Whew. I feel like the student who is late to class because they were up all night, doing a paper at the last minute. Then they over slept and try to sneak in the back to seem like they were there the whole time. Hoping not to be noticed as to how very late they are. Only to start nodding off and then called on by the teacher. Not knowing the question, the student goes for broke and just answers, "Yes." Well, that would have been helpful if THE QUESTION REQUIRED A YES OR NO ANSWER! Which it did not. You've been schooled, girl. Teacher- 1. Student- big old goose egg. Yup. I was the, wait for it... student. Oh, the horror! Yes. No one taught me that if you pull an all-nighter, do NOT go back to sleep. Stay up. They were free to tell me that AFTER the fact. Ugh.
So, I am sneaking into the back of the class right now, hoping that no one notices my missing class or missing assignments.
This school year, I have been blessed with 22 students.
I say 22 like it is a big number. Public school classroom numbers can double that. I taught 25 students yearly at my first teaching assignment at another school. When I came to Windsor, its doors had only been open for a few years. I was the first 4th grade teacher. My first classroom size- five students. Five. I have been teaching at Windsor for 13 years. I have seen times of growth, and times where we thought we'd have to close our doors if not for the grace of God. His grace is always sufficient. Whether it be 60 students or to our current enrollment this year of almost 200 students (an all-time record). God puts 60 or 200 of His dear children in our care for a reason. From 5 the first year (the second smallest class at Windsor ever) to 22 (the largest class ever), it has always been a joy and privilege to do His work.
I have been thinking the past few days again something I have shared before- how God can take our greatest fears and turn them into the greatest joys despite our whining and dragging our feet.

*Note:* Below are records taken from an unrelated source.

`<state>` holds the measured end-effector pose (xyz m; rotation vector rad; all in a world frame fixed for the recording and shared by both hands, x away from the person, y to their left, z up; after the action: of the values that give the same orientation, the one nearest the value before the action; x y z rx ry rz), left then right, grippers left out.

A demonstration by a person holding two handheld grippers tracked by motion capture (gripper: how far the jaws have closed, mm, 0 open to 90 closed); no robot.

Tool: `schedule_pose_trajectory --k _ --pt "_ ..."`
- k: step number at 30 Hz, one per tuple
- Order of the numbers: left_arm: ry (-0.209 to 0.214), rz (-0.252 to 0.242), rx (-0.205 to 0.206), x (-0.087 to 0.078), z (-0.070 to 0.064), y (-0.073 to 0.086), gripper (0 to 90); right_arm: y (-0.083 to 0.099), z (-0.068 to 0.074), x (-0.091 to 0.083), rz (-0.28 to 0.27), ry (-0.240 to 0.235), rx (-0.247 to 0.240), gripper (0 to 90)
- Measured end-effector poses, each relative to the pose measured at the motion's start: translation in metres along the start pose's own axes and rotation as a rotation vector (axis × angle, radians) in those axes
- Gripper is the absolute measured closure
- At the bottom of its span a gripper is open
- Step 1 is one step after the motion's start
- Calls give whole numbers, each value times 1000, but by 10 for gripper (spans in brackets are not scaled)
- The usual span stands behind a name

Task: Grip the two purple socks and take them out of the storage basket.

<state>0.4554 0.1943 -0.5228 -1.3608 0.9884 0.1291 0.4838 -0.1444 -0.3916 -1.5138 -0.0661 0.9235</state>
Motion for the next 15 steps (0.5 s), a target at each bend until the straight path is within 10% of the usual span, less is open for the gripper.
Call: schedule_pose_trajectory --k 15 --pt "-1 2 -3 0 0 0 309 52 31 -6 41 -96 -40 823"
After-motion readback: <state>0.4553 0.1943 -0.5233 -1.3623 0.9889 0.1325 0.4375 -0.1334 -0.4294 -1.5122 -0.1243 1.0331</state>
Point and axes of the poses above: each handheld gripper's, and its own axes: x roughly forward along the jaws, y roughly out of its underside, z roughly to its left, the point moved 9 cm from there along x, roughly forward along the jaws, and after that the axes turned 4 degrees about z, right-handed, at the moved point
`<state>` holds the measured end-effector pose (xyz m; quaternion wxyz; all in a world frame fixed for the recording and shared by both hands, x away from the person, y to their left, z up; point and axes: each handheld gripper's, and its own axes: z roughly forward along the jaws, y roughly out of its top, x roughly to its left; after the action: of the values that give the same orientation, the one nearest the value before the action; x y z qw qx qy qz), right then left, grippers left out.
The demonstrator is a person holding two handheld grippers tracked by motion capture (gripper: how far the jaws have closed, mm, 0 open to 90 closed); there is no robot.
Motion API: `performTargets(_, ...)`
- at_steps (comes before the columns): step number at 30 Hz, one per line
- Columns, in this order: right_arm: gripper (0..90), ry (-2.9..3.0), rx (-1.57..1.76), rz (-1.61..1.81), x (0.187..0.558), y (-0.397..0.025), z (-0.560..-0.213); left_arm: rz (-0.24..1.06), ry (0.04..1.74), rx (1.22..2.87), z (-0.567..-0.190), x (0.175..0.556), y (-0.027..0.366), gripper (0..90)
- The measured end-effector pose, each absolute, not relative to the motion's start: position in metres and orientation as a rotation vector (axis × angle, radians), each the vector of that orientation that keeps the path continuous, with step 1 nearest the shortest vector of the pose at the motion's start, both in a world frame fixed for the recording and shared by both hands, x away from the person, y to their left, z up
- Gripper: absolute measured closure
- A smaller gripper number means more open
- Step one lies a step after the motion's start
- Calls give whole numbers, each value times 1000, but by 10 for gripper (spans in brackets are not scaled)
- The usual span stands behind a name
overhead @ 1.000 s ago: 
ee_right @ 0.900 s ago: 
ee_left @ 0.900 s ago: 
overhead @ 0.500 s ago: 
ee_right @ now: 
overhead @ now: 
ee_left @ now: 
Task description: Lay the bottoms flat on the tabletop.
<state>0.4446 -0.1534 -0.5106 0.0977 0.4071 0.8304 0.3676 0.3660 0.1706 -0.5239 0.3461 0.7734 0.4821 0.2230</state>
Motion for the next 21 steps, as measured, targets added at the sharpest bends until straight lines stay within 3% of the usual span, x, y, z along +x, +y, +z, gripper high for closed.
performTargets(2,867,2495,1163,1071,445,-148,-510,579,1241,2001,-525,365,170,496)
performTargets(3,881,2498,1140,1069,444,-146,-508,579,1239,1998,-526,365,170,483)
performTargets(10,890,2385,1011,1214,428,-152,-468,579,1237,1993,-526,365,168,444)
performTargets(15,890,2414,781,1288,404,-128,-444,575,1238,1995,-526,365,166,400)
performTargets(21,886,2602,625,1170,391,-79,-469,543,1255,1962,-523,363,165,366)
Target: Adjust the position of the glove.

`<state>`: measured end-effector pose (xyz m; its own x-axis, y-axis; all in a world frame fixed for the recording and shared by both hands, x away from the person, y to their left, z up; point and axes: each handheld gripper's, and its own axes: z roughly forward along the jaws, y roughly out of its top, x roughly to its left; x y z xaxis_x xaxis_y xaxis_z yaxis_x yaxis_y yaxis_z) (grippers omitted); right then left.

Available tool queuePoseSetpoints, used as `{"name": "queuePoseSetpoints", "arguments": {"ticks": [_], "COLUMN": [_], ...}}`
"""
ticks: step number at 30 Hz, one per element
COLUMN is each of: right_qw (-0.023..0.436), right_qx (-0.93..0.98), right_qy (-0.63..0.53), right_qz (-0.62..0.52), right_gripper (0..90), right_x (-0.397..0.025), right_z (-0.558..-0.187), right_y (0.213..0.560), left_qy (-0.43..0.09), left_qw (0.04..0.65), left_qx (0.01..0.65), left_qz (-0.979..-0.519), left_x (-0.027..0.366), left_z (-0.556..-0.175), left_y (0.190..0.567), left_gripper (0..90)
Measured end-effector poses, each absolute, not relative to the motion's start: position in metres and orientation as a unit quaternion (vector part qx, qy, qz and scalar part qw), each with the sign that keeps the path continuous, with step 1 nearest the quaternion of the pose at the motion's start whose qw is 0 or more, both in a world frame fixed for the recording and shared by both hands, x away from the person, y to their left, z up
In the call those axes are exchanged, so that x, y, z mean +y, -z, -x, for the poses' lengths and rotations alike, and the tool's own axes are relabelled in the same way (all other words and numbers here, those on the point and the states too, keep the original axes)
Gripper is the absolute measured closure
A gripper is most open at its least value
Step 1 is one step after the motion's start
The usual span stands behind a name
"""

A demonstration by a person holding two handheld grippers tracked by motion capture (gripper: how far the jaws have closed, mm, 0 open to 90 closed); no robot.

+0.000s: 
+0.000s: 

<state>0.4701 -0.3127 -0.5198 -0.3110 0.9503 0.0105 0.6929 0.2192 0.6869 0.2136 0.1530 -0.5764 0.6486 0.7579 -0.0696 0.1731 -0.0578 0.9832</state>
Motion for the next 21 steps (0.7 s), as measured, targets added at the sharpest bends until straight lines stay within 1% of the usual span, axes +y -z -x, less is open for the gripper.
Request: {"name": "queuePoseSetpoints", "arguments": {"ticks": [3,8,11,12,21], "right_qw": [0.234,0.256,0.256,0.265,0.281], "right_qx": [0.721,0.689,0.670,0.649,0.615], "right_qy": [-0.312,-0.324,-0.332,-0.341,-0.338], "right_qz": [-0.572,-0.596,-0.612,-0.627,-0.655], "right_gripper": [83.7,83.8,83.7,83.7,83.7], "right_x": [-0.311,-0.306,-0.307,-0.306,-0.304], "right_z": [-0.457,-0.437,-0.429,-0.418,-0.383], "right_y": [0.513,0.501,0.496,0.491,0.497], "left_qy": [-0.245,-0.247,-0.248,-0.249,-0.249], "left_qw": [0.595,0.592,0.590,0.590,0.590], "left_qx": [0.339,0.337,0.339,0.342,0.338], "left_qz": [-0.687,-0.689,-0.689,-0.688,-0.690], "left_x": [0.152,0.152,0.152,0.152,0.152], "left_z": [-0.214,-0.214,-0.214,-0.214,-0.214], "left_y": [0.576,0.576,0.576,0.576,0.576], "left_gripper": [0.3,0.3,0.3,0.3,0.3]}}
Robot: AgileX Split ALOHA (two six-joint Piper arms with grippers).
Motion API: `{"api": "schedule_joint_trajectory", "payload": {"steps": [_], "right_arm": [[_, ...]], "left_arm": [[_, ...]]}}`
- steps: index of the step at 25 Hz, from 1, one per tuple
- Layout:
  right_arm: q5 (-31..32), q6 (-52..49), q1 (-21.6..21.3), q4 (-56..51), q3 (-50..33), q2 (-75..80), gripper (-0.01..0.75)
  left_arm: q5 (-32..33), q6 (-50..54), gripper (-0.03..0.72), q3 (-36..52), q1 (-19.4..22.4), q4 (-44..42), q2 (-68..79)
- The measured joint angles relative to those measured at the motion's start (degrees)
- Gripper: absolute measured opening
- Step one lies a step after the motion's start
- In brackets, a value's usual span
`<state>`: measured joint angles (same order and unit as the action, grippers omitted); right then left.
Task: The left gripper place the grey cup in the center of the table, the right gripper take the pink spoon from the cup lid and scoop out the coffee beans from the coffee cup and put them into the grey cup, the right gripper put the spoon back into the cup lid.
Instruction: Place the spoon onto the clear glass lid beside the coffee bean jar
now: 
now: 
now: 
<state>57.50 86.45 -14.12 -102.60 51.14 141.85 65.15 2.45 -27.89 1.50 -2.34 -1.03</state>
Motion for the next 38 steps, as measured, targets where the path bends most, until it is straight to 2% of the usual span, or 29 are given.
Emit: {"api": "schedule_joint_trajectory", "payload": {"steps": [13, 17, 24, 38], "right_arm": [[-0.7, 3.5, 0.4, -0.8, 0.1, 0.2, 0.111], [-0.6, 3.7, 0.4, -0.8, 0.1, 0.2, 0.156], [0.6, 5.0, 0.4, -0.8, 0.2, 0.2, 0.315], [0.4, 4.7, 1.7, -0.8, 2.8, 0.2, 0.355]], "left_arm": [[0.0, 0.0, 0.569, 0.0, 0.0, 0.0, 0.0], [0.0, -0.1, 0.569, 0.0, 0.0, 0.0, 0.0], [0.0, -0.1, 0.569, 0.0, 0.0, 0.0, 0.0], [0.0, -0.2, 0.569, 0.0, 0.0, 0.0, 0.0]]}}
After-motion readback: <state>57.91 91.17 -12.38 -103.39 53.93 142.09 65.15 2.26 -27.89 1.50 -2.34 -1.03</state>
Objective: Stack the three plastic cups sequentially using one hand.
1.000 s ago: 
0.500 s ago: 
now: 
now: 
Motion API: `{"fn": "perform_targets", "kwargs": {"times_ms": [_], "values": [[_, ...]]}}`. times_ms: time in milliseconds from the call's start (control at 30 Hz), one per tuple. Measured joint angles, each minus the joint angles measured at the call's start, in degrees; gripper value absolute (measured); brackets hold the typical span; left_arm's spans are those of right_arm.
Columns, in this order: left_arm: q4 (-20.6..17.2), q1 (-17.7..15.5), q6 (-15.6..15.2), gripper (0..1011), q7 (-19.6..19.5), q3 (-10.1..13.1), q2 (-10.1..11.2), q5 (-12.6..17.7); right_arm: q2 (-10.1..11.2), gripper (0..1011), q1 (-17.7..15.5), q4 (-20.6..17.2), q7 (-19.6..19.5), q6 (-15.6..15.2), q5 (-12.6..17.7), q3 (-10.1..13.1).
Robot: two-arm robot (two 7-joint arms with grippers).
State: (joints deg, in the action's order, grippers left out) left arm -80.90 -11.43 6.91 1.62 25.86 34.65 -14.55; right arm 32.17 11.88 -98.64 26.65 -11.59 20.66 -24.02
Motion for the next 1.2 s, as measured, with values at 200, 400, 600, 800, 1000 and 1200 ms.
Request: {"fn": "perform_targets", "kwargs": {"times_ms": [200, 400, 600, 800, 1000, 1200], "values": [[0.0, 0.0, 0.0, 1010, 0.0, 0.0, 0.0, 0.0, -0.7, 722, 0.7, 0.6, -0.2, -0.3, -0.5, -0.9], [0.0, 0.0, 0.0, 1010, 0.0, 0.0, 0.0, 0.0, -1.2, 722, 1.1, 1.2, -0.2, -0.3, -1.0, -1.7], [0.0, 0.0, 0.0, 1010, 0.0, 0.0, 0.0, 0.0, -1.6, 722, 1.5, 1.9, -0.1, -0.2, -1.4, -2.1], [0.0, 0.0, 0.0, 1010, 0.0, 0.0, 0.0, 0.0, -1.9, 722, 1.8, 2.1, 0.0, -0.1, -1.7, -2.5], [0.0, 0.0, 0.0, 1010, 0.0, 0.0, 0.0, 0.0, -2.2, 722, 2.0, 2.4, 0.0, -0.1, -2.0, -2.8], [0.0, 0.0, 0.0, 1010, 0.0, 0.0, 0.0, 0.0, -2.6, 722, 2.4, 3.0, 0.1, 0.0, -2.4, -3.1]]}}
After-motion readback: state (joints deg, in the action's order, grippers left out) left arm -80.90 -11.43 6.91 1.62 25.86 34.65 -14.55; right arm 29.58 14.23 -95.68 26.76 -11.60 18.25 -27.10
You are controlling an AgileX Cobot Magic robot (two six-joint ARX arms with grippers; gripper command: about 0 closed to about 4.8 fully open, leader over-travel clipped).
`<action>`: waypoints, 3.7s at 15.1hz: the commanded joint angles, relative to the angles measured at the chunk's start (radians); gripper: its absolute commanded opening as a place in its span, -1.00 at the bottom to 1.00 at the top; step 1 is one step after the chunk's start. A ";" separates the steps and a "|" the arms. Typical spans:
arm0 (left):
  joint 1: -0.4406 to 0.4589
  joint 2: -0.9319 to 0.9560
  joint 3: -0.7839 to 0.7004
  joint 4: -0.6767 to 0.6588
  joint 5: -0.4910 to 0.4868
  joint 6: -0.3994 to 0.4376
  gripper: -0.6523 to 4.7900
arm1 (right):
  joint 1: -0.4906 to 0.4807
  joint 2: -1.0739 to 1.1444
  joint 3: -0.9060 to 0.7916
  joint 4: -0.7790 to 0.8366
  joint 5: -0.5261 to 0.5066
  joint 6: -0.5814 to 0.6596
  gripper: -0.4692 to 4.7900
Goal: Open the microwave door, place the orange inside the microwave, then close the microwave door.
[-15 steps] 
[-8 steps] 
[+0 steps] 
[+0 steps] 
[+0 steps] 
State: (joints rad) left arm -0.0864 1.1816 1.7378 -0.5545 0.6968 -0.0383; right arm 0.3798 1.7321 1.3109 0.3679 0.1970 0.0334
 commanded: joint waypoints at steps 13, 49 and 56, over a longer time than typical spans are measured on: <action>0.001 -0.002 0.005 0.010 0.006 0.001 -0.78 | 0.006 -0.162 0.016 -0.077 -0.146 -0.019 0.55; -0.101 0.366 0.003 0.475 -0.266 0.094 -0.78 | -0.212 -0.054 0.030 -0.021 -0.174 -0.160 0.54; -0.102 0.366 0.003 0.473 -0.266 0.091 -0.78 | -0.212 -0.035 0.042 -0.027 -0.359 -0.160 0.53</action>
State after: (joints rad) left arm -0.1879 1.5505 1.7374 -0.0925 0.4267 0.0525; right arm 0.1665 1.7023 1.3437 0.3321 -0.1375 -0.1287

When this school year started, picture a mule and a farmer. The farmer is pulling on the mull, trying to get it to move forward, but because of the mule's behavior, it is much more difficult than it should be. Especially if the mule only knew there was a load of carrots waiting for it.
God is good. I just do not have faith that God works all things for His and our God. Dragging our feet and lacking faith only makes it harder and wait longer to enjoy His perfect provision. Again, I am the antagonist in this story. I am the mule. This year, I did not want to move to a new classroom. I had my old one for 9 years. The carrot? My new room rocks! It has tons of windows and big glass doors. It is like a home. I also did NOT want a teacher's aide (I know-I was dumb on that one.). I never have had another person in my room with me all of the time. I am a gal who likes to do things on her own. The carrot? I am more efficient and have made a dear friend for life. And have someone to laugh at my jokes. She is gracious, I think. At the beginning of the year, I started with 20 students. Then, 2 months in, God added another student. Then another. Then another. Each one, like my others, with various needs. So, after Christmas Break. I had 23. Then one moved away. Now, another student may be joining our fold. With each of the additions, I dragged my feet. New students meant trying to wrangle more books. How do I arrange the seats? I had 5 tables that fit 4 students each- perfect for 20. Not so much for 23. I whined and lamented. Or braying, if you want to continue with the mule metaphor. God spoke to me in two dreams (Let me pause here for a second. I am not a "God speaking to me in a dream" person. Most of my dreams involve shopping, teaching, or escaping from the clutches of something.). THESE dreams just gave a big old tug to my heart and attitude. They were the voice of The Farmer saying, "Look!" I saw children who needed me. Who was I to argue with numbers or table allocations. God would provide- the materials, the wisdom, the strength. I just needed to stop dragging my feet and rest in the peace that is found in trusting God.
God did not have it in His plan for me to have children. I lament about that. I admit it. I see my nieces and nephew and wish. I see my friends and their families, and I wish. I wish. I wish. I wish. But then God revealed the carrot, His plan, all of it. My purpose. You are here to take care of MY children as your own. I have time and extra love to spend on them. I don't know what God is doing in their lives. I can see glimpses. But I know what I can be doing with my life. That is to have hundreds of children. To treat each one as my own.
Now, am I tell you all of this to say- look at me! I am not a mule anymore! Woohooo! No, I am a big old mule still. I need constant prayer. This story was just put on my heart to share. It is one of those "Ahhhhaaa!" moments that needs to come out. I started out to post my Christmas decorations and ended here. Talking about mules. And carrots.
" Not that I am speaking of being in need, for I have learned in whatever situation I am to be content. I know how to be brought low, and I know how to abound. In any and every circumstance, I have learned the secret of facing plenty and hunger, abundance and need. I can do all things through him who strengthens me."